Markowitz sottolinea che «E’ stato interessante scoprire queste differenze tra i vari Paesi, ma in un certo senso uno degli esiti più incisivi è ricordarsi che ciò che motiva una persona a impegnarsi su questo problema non è necessariamente lo stesso di ciò che motiva la persona successiva. Anche se questa non è una visione rivoluzionaria, è importante che  i comunicatori ed  altri la tengano a mente. Agli attivisti piacerebbe un approccio one-size-fits-all alla comunicazione climatica, perché sarebbe più facile e meno costoso, ma non è la strategia più efficace; le persone sono troppo diverse riguardo a quello che le collega a questo problema. Per i comunicatori questo è un messaggio importante».

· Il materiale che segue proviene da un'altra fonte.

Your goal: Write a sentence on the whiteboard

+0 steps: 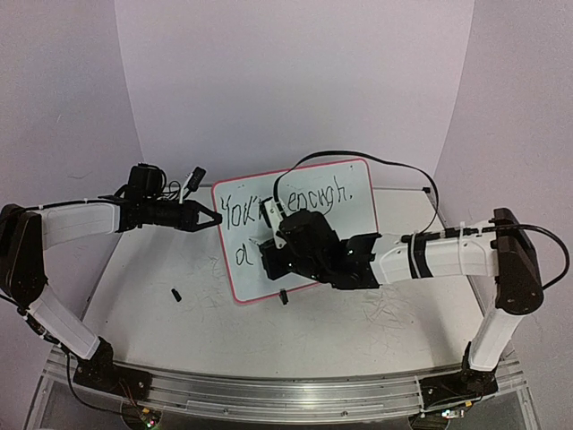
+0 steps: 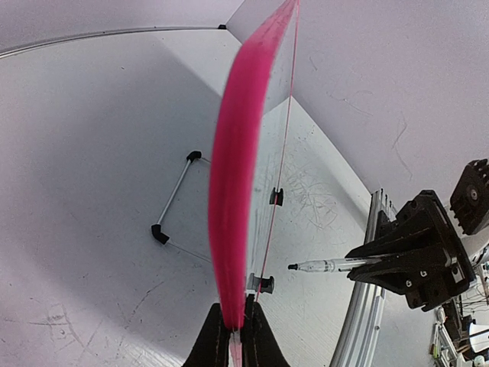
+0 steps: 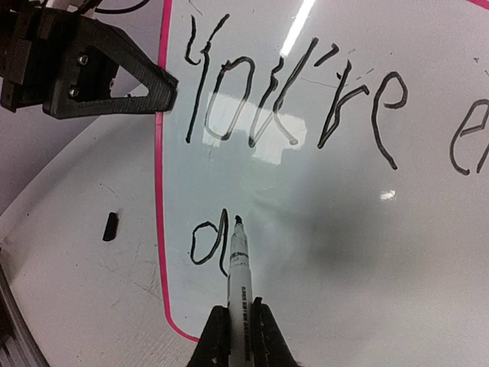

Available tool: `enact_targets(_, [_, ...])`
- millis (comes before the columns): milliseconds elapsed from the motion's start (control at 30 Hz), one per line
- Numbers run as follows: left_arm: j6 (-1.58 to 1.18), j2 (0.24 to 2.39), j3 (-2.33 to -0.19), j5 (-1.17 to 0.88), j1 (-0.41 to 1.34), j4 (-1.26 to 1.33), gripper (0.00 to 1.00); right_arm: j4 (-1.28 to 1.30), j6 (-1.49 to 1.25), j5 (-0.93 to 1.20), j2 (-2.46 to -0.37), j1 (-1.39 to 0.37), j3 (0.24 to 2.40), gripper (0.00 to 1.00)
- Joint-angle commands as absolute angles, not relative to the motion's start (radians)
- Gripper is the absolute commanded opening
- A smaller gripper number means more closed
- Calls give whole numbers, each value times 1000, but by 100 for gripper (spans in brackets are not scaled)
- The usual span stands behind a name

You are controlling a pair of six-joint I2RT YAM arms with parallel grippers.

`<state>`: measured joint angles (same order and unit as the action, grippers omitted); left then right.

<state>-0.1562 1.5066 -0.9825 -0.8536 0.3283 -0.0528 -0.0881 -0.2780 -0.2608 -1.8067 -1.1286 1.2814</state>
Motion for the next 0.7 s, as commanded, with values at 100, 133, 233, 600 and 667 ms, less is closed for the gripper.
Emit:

L’enorme messe di dati del sondaggio mondiale della Gallup conteneva  diverse domande sulla consapevolezza e la percezione del cambiamento climatico  e di quanto grave fosse la minaccia per gli intervistati e alle loro famiglie. I ricercatori hanno analizzato le risposte tenendo conto di variabili  come il sesso, l’età, la religione, l’istruzione, la posizione geografica, le finanze, il benessere, le credenze sul cambiamento climatico, l’impegno civile, le abitudini dei media e la soddisfazione riguardo alla qualità locale dell’acqua e dell’aria. Poi hanno diviso chi ha risposto tra  “consapevoli” o “inconsapevoli” del cambiamento climatico e dicono che l contrasto tra Paesi sviluppati e Paesi in via di sviluppo è «sorprendente».

All’università del Massachusetts –  Amherst spiegano che «In Nord America, Europa e Giappone, oltre il 90% dell’opinione pubblica è a conoscenza del cambiamento climatico, ma in molti Paesi in via di sviluppo relativamente pochi sono a conoscenza del problema, anche se molti lo sono in rapporto ai cambiamenti osservati nei modelli meteorologici locali».

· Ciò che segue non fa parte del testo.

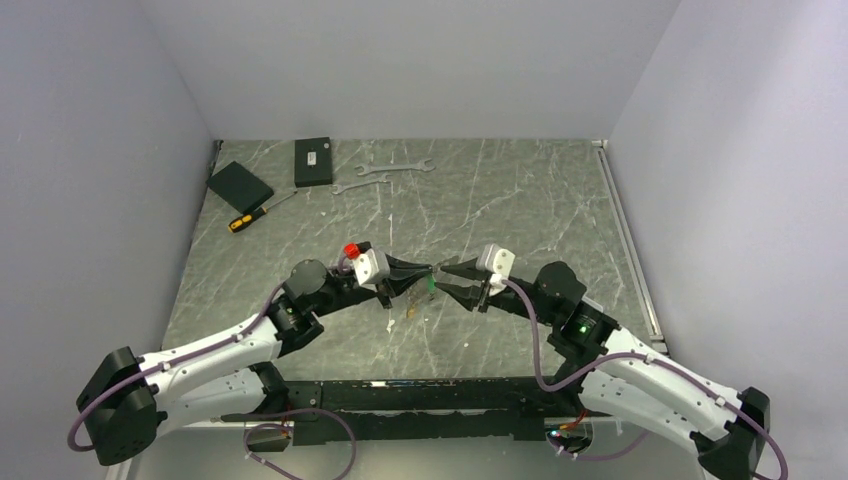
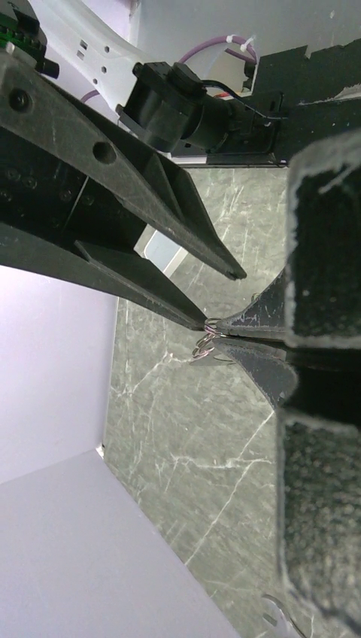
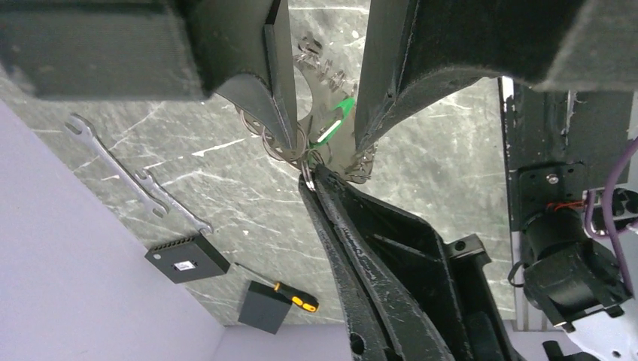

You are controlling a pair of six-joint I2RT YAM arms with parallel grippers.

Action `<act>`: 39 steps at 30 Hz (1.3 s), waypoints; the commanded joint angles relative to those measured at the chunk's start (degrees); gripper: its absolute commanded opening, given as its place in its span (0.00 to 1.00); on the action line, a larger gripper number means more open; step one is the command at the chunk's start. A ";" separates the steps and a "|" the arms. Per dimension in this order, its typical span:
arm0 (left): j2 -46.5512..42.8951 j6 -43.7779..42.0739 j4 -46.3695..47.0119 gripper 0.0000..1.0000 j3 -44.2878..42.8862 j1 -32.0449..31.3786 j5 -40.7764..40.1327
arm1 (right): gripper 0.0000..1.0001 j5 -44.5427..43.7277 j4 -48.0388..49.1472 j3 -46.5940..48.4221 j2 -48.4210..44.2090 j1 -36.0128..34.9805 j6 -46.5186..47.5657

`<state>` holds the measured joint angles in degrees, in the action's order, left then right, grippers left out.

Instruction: Put the keys on the keyring

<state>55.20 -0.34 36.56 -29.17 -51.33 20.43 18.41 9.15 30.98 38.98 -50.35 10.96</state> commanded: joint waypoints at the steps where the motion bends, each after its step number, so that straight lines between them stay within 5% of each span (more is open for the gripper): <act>1: -1.25 2.99 8.18 0.00 0.54 0.22 0.20 | 0.37 -2.08 4.05 1.52 0.82 -0.21 0.84; 12: -1.43 3.17 9.13 0.00 1.58 0.27 1.41 | 0.34 -2.06 5.00 2.97 2.50 -0.19 0.21; 19: -0.74 3.44 10.82 0.00 2.00 0.27 1.27 | 0.23 0.08 4.59 3.82 3.25 -0.19 -0.06; 36: 1.14 3.68 13.16 0.00 2.19 0.22 1.23 | 0.20 2.37 3.70 4.92 3.92 -0.20 -0.12; 39: 1.14 3.81 13.34 0.00 2.15 0.22 1.32 | 0.12 2.99 3.17 5.06 4.38 -0.18 0.19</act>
<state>56.47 2.63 43.94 -26.57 -51.18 21.10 18.52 10.72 33.39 42.85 -50.30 10.96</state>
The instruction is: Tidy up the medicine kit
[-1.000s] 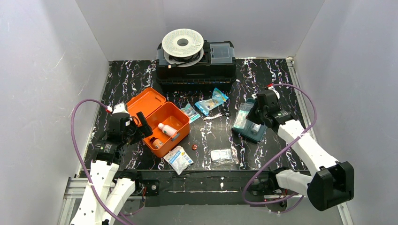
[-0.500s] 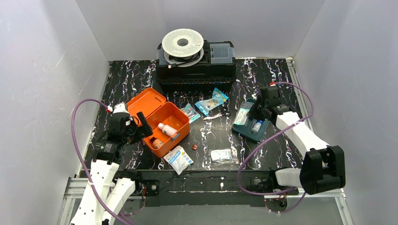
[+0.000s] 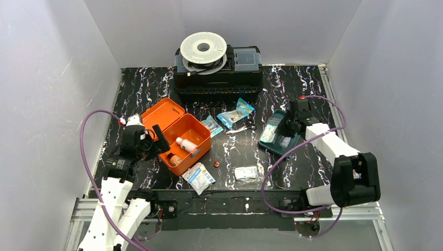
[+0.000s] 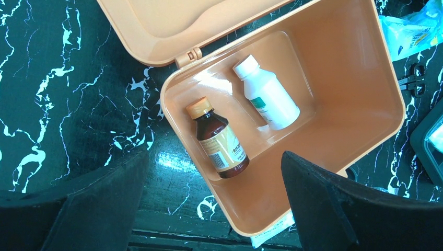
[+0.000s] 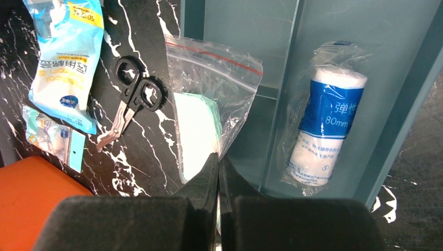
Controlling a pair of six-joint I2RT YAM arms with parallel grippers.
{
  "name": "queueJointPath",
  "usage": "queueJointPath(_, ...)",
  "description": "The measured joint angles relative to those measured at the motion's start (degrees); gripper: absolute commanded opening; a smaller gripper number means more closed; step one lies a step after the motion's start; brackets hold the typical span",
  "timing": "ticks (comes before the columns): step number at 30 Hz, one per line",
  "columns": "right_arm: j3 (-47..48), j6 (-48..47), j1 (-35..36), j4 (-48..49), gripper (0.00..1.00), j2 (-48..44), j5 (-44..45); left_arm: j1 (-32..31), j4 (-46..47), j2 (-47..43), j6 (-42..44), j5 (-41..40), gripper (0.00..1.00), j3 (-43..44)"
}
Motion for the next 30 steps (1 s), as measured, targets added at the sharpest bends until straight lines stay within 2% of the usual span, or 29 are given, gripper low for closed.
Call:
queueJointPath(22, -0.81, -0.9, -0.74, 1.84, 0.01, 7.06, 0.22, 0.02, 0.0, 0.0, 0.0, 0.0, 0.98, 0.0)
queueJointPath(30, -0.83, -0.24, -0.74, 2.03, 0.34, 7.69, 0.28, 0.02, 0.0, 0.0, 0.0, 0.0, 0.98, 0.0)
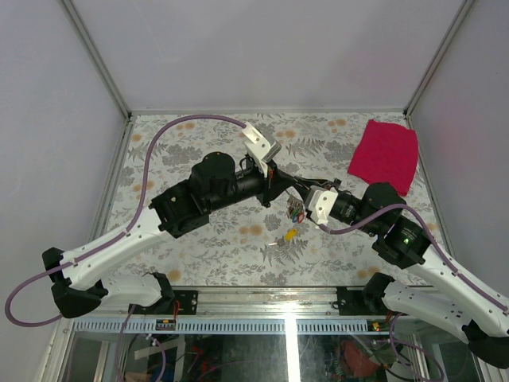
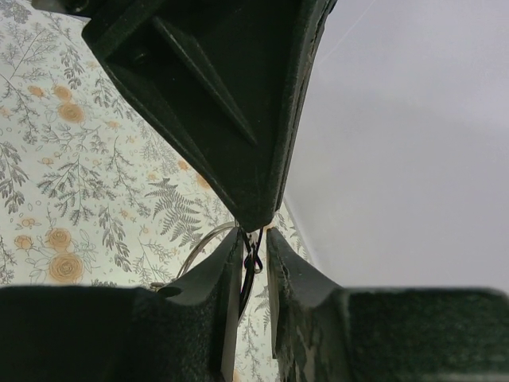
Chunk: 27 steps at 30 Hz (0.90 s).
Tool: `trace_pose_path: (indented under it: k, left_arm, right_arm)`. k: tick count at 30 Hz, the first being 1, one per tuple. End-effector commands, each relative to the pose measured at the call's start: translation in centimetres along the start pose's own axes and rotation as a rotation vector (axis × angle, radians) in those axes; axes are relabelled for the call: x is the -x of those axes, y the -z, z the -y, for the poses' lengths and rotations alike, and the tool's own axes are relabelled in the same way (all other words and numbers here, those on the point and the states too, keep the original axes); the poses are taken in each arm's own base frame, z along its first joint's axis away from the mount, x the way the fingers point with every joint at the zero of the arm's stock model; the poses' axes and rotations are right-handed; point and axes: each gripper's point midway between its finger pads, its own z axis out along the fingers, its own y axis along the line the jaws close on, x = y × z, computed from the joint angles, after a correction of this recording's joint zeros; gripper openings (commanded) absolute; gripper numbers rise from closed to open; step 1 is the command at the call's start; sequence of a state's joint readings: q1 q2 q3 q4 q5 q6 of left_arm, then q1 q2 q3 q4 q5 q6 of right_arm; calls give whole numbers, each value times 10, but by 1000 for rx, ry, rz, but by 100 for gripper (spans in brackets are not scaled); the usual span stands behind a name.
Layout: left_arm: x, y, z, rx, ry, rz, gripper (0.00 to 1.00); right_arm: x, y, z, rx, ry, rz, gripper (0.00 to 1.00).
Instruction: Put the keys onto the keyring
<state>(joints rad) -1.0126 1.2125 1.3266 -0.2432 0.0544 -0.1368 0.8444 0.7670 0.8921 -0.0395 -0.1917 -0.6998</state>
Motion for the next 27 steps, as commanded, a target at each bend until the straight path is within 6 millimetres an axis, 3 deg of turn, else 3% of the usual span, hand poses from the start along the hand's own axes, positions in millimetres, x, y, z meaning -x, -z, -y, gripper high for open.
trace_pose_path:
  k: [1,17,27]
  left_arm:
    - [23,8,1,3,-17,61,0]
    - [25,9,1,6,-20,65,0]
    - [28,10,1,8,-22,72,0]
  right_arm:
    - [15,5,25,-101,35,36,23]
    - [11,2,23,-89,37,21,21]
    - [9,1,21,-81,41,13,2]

Markowitz sottolinea che «Il team ha utilizzato tecniche statistiche non applicate normalmente alle ricerca delle scienze sociali ,per consentirci di effettuare una forte analisi su due livelli che ha dato il maggior numero di variabili predittive per Paese». E’ stato così realizzato un nuovo modello di classificazione che ha permesso ai ricercatori di scoprire la diversità dei predittori secondi i diversi Paesi e Markowitz aggiunge che «Con questo approccio i dati mancanti sono un problema minore. Si arriva a mantenere più variabili per più paesi nell’analisi, fornendo un quadro più completo di quello che sta succedendo. Questo, per esempio, ha permesso di vedere che i predittori più importanti in Cina non sono gli stessi degli  Stati Uniti».

Tra i fattori più importanti per la previsione della consapevolezza del cambiamento climatico tra gli statunitensi c’è l’impegno civico, più l’accesso ai mezzi di comunicazione e all’istruzione superiore, mentre in Cina i predittori più forti sono istruzione, la residenza in città u invece che in ambito rurale e il reddito familiare».

Per quanto riguarda la percezione del rischio, tra i più forti predittori negli Usa ci sono le convinzioni sull’influenza antropica sul clima, la percezione del csambiamento delle temperature locali  e l’attitudine dei governi ad impegnarsi nella conservazione dell’ambiente. In Cina, tra i più forti predittori della preoccupazione c’è l’insoddisfazione per la qualità dell’aria locale.